[Tutor] Entity to UTF-8

Ezequiel, Justin j.ezequiel@spitech.com
Tue Apr 29 23:53:05 2003


Greetings.

I need to convert entities (α) in an XML file to the actual UTF-8 characters (?).
Currently, I am using this bit of code (prototype to see if I can actually do it).
This seems to work just fine but I was wondering if there are other ways of doing this.

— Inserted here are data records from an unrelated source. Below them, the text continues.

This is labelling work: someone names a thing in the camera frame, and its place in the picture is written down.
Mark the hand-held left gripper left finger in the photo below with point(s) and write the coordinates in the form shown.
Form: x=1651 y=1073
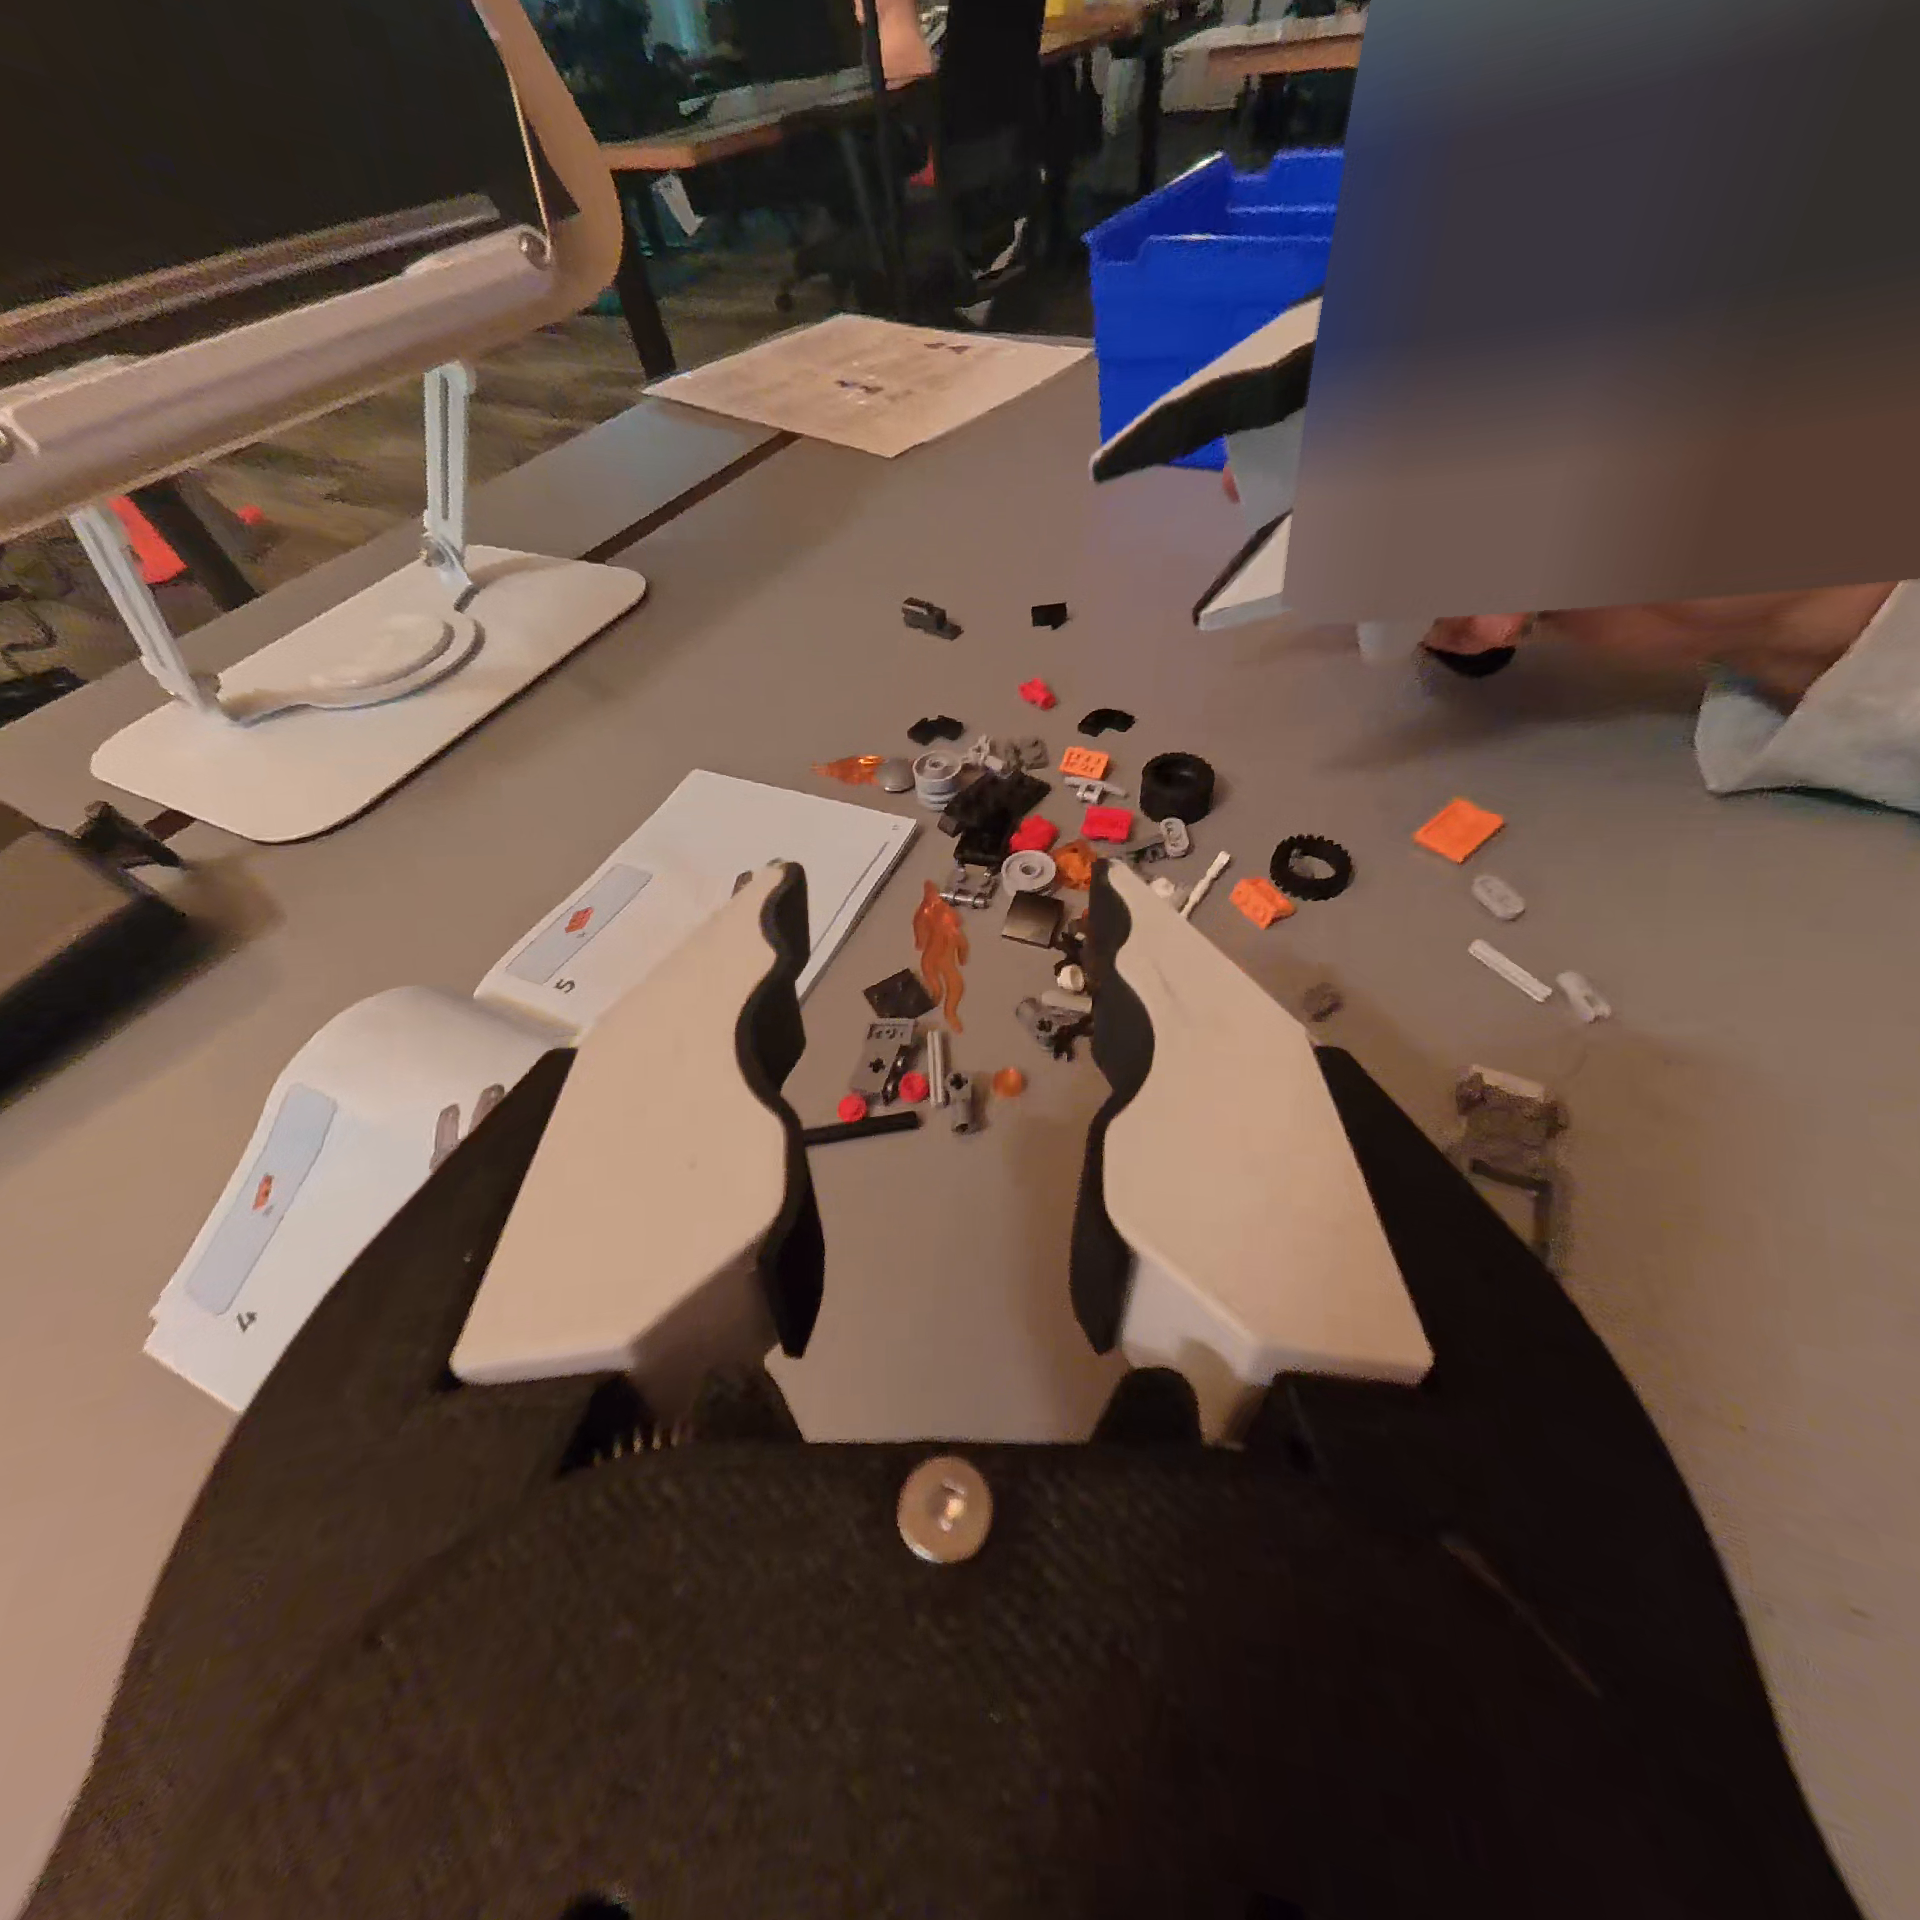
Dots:
x=630 y=1201

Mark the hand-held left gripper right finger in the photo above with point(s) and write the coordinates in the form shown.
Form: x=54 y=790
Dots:
x=1259 y=1186

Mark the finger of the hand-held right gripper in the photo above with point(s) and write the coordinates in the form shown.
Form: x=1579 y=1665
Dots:
x=1252 y=369
x=1259 y=594

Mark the pile of lego parts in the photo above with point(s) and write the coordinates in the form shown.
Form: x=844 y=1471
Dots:
x=1177 y=788

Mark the person's right forearm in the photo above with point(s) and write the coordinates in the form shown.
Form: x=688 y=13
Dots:
x=1800 y=722

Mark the grey lego assembly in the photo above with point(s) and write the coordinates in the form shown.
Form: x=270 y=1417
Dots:
x=1506 y=1110

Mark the blue plastic bin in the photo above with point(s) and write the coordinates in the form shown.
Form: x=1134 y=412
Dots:
x=1185 y=284

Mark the white top table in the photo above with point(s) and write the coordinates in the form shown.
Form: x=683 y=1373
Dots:
x=1276 y=54

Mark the black office chair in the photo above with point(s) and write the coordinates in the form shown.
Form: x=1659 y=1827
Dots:
x=990 y=119

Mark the printed paper sheet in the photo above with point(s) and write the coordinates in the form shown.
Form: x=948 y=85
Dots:
x=839 y=382

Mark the white monitor stand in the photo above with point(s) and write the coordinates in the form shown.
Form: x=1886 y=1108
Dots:
x=376 y=722

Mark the wooden desk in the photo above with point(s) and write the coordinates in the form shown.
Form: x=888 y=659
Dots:
x=721 y=139

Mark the black box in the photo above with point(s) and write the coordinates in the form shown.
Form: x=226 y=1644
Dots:
x=75 y=932

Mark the orange cone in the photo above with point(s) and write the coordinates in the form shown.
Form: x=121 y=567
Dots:
x=148 y=543

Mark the black monitor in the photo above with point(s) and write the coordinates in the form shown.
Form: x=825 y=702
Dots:
x=224 y=137

##--------------------------------------------------
import codecs
import re

(utf8_encode, utf8_decode, utf8_reader, utf8_writer) = codecs.lookup("utf-8")
patt = '&#([^;]+);'

def ToUTF8(matchobj):
    return unichr(long(matchobj.group(1)))

def GetUTF8(pth):
    infile = utf8_reader(open(pth))
    readstr = infile.read()
    infile.close()
    return readstr

def WriteUTF8(pth, str):
    outf = utf8_writer(open(pth, 'w'))
    outf.write(str)
    outf.close()

ustr = GetUTF8('input.htm')

ustr = re.sub(patt, ToUTF8, ustr)

WriteUTF8('output.htm', ustr)
##--------------------------------------------------

sample input file (actual production files would be XML):
<HTML>
<HEAD>
<META http-equiv="Content-Type" content="text/html; charset=UTF-8"/>
<TITLE>TESTING</TITLE>
</HEAD>
<BODY>
<P>&#65279; &#1103; &#1078; &#1097; &#1102; &#1092; &#1081; &#1073; &#8936; &#8995; &#62; &#9742; &#945;</P>
<P>&#65279; &#1103; &#1078; &#1097; &#1102; &#1092; &#1081; &#1073; &#8936; &#8995; &#62; &#9742; &#945;</P>
</BODY>
</HTML>

sample output file:
<HTML>
<HEAD>
<META http-equiv="Content-Type" content="text/html; charset=UTF-8"/>
<TITLE>TESTING</TITLE>
</HEAD>
<BODY>
<P>? ? ? ? ? ? ? ? ? ? > ? ?</P>
<P>? ? ? ? ? ? ? ? ? ? > ? ?</P>
</BODY>
</HTML>

Can you point me to resources/tutorials if any for this?
Is there a HowTo for the codecs module?
Maybe there are other modules I should look at (XML?).

Actual (production) input files would most likely have &alpha; instead of &#945; but &#x3B1; is also possible.

BTW, is there a built-in method to convert a Hex string ('3B1') to a long (945)?
I am currently using my own function (am too embarrassed to post it here).